My thought was that the uterm might coordinate data plane stuff over the control plane, and that with the activation of roaming, it might be able to establish a control plane link anywhere – even somewhere new.

So, off we go. Plugged the uterm in and after a few seconds it un-“stowed” itself and went to sky-level.

And…nothing. This is normally where it starts, then shortly after it moves itself to an orientation optimized to keep the best view of satellites as they pass over.

I left it like this for about 30 minutes, and it became clear that it wasn’t going to connect. Nothing at all in the “stats” screen, indicating that it wasn’t even getting a passing connection. The app display was stuck on “Booting” and not even progressing to “Searching.”

So, this means that either the uterm or the network (or both) are expecting it to be in the service area cell, not where it is now, and won’t even try to communicate outside it. This is interesting, and counter to what I expected.

What can we do? Let’s try updating the service address.

Changing the Service Address

Starlink lets you change your service address yourself, online in the customer portal. So, maybe we can find something closer?

I scrolled around a bit and found a cell about 10 miles away that was “open.” This is well within the distance users were reporting success before roaming was even a thing – there is still some “fringe” coverage around the “cell” where connectivity is possible, albeit degraded.

Within seconds after clicking “update address” the app screen transitioned to “Searching” – a good sign. And about 5 minutes later, the uterm rotated to the expected north-ish orientation and…

Sweet!

This implies the network does care where the dish is, at least on initial contact. I’m somewhat confused as to how this is different than when you turn the dish off, move 200 miles away, and turn it back on (which seems to work), but maybe the initial connection needs to happen where expected.

It’s possible this was just total coincidence, but it did come online right after the service address change.

In any case, we’re in business. Let’s see how it performs:

That’s not bad, not bad at all!

Dishy V2 vs Dishy V3

Since I have access to a V2 uterm, I figured it would be interesting to compare. Does the reduced antenna area affect the signal or speed?

I set them up about 10ft apart from each other, so that they had comparable views of the sky, but not so close as to potentially cause interference. I was surprised to find the V3 signal appeared to be much worse during the same time period:

Dishy V3
Dishy V2

This was pretty surprising. The periodicity of the V3 interruptions led me to believe that these weren’t purely obstructions, but rather worse satellite tracking or sensitivity. Bummer.

However, at some point I rebooted V3, and everything changed:

Dishy V3 after reboot

Much better! Pretty much the same as the V2 dish. So, I don’t know what the initial issue was, but things got much better after the reboot.

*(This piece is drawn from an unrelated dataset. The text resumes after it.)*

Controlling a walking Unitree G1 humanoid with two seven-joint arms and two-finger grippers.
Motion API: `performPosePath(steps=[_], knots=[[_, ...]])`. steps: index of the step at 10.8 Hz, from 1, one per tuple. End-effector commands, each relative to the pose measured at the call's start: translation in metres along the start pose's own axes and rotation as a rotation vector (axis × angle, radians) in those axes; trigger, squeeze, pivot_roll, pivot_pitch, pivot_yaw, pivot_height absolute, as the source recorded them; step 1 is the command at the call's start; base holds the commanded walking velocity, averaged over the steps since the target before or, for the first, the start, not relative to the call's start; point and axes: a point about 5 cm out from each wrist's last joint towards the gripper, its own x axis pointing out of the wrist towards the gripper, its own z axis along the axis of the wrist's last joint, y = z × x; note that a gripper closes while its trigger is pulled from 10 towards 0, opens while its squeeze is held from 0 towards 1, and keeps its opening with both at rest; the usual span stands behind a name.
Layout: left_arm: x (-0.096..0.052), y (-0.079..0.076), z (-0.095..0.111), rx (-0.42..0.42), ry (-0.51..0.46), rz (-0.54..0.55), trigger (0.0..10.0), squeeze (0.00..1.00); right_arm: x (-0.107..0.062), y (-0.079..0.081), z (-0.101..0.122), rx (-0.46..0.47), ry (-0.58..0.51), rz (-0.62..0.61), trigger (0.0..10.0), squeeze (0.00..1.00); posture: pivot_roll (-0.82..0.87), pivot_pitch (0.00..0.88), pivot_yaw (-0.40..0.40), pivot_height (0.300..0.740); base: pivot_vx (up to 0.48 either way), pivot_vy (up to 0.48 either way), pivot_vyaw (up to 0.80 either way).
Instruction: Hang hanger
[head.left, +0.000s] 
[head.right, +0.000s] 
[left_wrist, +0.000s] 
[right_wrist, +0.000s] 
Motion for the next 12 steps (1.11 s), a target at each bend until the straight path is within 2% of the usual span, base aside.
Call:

I eventually moved them even closer together to see if there was any interference, with nothing notable:

Cousins?

Initial Conclusions

All in all, V3 seems to be a significant upgrade from V2, at least in terms of form and package. And, it seems to work as well as V2 in my limited testing, although I still suspect V2 will have a slight advantage in fringe connectivity, as theoretically having more antennas in the array means better focus. But in practice, the reduced size probably far outweighs any advantages of the larger terminal.

Unfortunately for Dishy V3, this was just a quick test before going in for surgery.